The case in point is a ruby application using the memcache-client gem and a java application using whalin’s client. If you use more than one server, the ruby client uses it’s unique algorithm, which is CRC32 based. The java client defaults to a NATIVE based algorithm, but contains 3 more algorithms. Keys would never get correct hits this way.

Let’s see how it works :

Code for hashing in Ruby (straight from memcache_client gem)

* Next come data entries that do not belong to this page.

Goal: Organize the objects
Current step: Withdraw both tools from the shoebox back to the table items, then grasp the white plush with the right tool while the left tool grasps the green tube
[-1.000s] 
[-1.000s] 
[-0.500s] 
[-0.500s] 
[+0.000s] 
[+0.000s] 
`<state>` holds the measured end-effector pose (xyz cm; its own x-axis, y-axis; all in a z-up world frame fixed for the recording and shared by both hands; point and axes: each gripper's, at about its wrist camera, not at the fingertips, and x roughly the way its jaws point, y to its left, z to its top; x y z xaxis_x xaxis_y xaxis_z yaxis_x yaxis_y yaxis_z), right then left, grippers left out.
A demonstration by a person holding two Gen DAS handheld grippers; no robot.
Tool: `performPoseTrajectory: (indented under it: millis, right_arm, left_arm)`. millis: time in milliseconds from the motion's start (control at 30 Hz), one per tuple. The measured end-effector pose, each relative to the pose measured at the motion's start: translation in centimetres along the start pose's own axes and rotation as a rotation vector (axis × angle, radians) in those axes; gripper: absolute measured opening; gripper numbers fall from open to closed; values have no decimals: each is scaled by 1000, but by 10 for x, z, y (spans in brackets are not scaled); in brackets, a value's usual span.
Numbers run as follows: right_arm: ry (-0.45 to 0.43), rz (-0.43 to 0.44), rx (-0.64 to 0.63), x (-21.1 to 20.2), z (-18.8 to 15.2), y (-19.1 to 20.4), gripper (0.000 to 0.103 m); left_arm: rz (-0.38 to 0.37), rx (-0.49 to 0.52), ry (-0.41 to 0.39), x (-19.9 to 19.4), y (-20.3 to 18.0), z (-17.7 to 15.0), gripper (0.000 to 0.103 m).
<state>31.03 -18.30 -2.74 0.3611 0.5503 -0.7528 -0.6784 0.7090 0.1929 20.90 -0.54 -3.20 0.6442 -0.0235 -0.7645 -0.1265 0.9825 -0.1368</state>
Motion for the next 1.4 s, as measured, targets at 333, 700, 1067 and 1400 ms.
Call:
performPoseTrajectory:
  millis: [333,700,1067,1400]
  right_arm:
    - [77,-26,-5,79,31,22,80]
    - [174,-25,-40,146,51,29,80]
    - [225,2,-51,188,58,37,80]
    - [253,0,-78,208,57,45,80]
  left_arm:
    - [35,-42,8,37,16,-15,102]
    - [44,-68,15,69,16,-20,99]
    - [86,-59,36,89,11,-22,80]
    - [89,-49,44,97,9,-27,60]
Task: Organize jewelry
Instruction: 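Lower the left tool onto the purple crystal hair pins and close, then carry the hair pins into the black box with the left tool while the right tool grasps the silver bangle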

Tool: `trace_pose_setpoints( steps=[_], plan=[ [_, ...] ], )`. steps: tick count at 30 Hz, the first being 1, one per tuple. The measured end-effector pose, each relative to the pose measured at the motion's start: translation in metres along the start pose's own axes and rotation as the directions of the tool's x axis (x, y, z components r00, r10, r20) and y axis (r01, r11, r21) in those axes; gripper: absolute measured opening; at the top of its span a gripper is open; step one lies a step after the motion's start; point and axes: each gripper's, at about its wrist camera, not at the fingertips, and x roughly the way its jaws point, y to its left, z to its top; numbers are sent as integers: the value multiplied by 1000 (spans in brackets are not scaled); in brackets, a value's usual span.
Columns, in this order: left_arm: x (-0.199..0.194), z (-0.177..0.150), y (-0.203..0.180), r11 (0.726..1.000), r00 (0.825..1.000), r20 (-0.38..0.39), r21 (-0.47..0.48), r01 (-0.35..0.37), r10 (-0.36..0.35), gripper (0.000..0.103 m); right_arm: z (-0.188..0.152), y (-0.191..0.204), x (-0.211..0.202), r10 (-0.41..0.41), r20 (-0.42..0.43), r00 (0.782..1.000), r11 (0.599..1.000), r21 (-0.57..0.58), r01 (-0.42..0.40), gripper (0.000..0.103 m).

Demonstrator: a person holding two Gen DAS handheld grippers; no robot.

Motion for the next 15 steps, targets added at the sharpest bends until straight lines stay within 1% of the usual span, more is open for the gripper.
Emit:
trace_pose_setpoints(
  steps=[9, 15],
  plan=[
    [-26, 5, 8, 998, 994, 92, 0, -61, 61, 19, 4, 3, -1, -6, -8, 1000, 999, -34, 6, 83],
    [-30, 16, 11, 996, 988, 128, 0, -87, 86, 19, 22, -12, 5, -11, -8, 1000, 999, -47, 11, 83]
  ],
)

# Note that the method crc32_ITU_T is a patch for the String class from memcache_client

def hash_for(key)
 (key.crc32_ITU_T >> 16) & 0x7fff
 end

Code for the right hashing algorithm in JAVA:


private static long newCompatHashingAlg( String key ) {
                CRC32 checksum = new CRC32();
                checksum.update( key.getBytes() );
                long crc = checksum.getValue();
                return (crc >> 16) & 0x7fff;
        }

The algorithm is selected by this piece of code, whalin’s memcache client library:

    case NATIVE_HASH:
        return (long)key.hashCode();
        case OLD_COMPAT_HASH:
        return origCompatHashingAlg( key );
    case NEW_COMPAT_HASH:
        return newCompatHashingAlg( key );
    case CONSISTENT_HASH:
        return md5HashingAlg( key );
    default:
        // use the native hash as a default
        hashingAlg = NATIVE_HASH;
        return (long)key.hashCode();

So, before using the client in java, we need to issue setHashingAlg( SockIOPool.NEW_COMPAT_HASH ); on the right SockIOPool object.

That’s it.

Now, for a change …

Really unneccessary section !

We can test the CRC32 based algorithm like this:

Start irb and type:

irb --> require "rubygems"
    ==> true
irb --> require "memcache"
    ==> true
irb --> a = "mykey"
    ==> "mykey"
irb --> (a.crc32_ITU_T() >> 16) & 0x7fff
    ==> 17510

From this, we see that 17510 is the resulting hash for “mykey” key.

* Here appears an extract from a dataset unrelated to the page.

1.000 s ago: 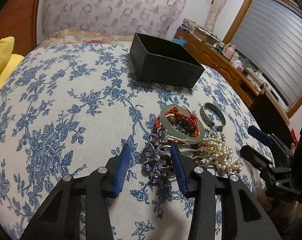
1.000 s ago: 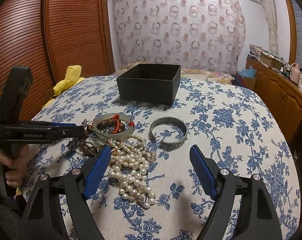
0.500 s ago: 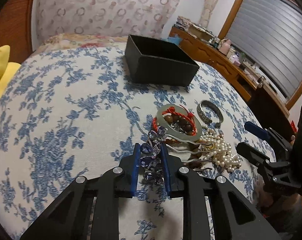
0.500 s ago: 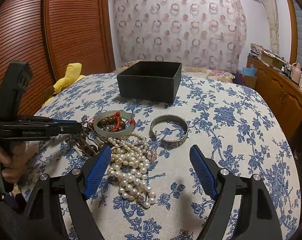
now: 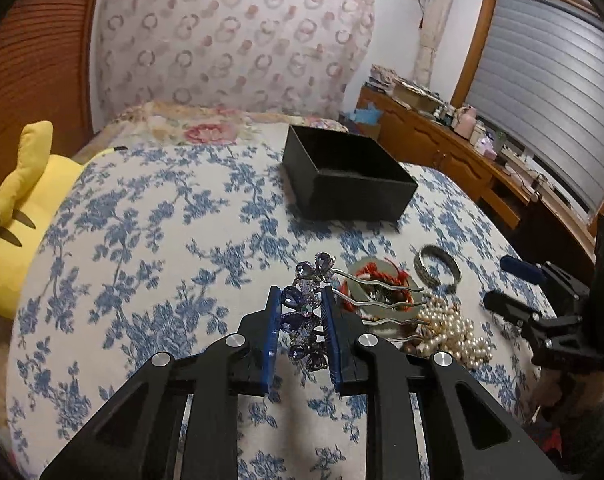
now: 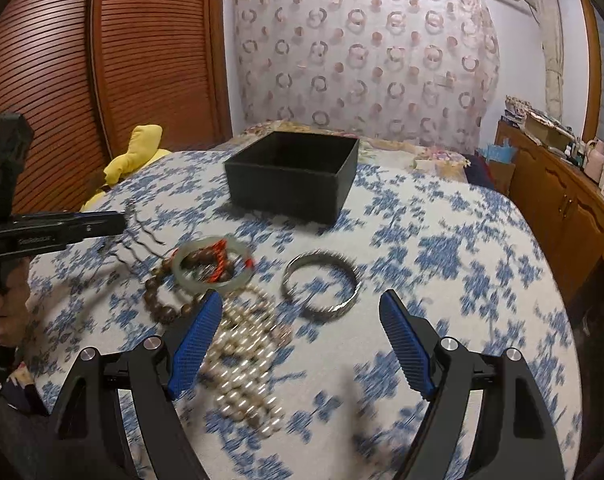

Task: Organize jewelry
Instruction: 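Carry the hair pins into the black box with the left tool while the right tool grasps the silver bangle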

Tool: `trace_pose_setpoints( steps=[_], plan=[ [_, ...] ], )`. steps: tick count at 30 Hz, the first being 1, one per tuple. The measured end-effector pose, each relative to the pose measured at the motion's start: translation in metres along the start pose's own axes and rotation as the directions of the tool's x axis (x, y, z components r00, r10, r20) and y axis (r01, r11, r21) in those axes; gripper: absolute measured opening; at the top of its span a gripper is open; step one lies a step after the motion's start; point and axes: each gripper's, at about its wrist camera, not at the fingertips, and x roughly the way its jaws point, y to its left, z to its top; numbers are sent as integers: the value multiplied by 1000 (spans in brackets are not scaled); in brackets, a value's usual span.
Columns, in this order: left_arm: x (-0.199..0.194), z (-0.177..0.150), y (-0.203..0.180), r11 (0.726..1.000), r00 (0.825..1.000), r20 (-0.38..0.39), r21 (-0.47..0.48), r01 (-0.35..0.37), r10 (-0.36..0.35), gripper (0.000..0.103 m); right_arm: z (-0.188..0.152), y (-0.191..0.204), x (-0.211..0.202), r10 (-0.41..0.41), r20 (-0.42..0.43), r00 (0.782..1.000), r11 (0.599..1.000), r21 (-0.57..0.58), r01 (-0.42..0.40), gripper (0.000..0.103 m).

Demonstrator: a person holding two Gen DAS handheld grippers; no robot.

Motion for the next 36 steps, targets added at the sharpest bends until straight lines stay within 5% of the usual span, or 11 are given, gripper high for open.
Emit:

The memcache client was required just to attach the crc32_ITU_T() method to the String class, but if you dont want to install it, just paste the following code (which is part of memcache_client) instead:


class String

  ##
  # Uses the ITU-T polynomial in the CRC32 algorithm.

  def crc32_ITU_T
    n = length
    r = 0xFFFFFFFF

    n.times do |i|
      r ^= self[i]
      8.times do
        if (r & 1) != 0 then
          r = (r>>1) ^ 0xEDB88320
        else
          r >>= 1
        end
      end
    end

    r ^ 0xFFFFFFFF
  end

end

Let’s test it in JAVA’s end:

TestCRC.java


import java.util.zip.CRC32;

public class TestCRC {

        public static void main(String[] args) {

                CRC32 checksum = new CRC32();
                checksum.update("mykey".getBytes());
                long crc = checksum.getValue();
                System.out.println(((crc >> 16) & 0x7fff));
        }
}

Compile and run as:

$ javac TestCRC.java
$ java -cp . TestCRC
17510

Again, 17510, as in Ruby. That’s the right value for “mykey”.

Both cases lent 17510 as result, which would then be divided by the number of machines in the pool (e.g. 2) and the mod of this operation is the index of the right server, both in JAVA and Ruby. Weee.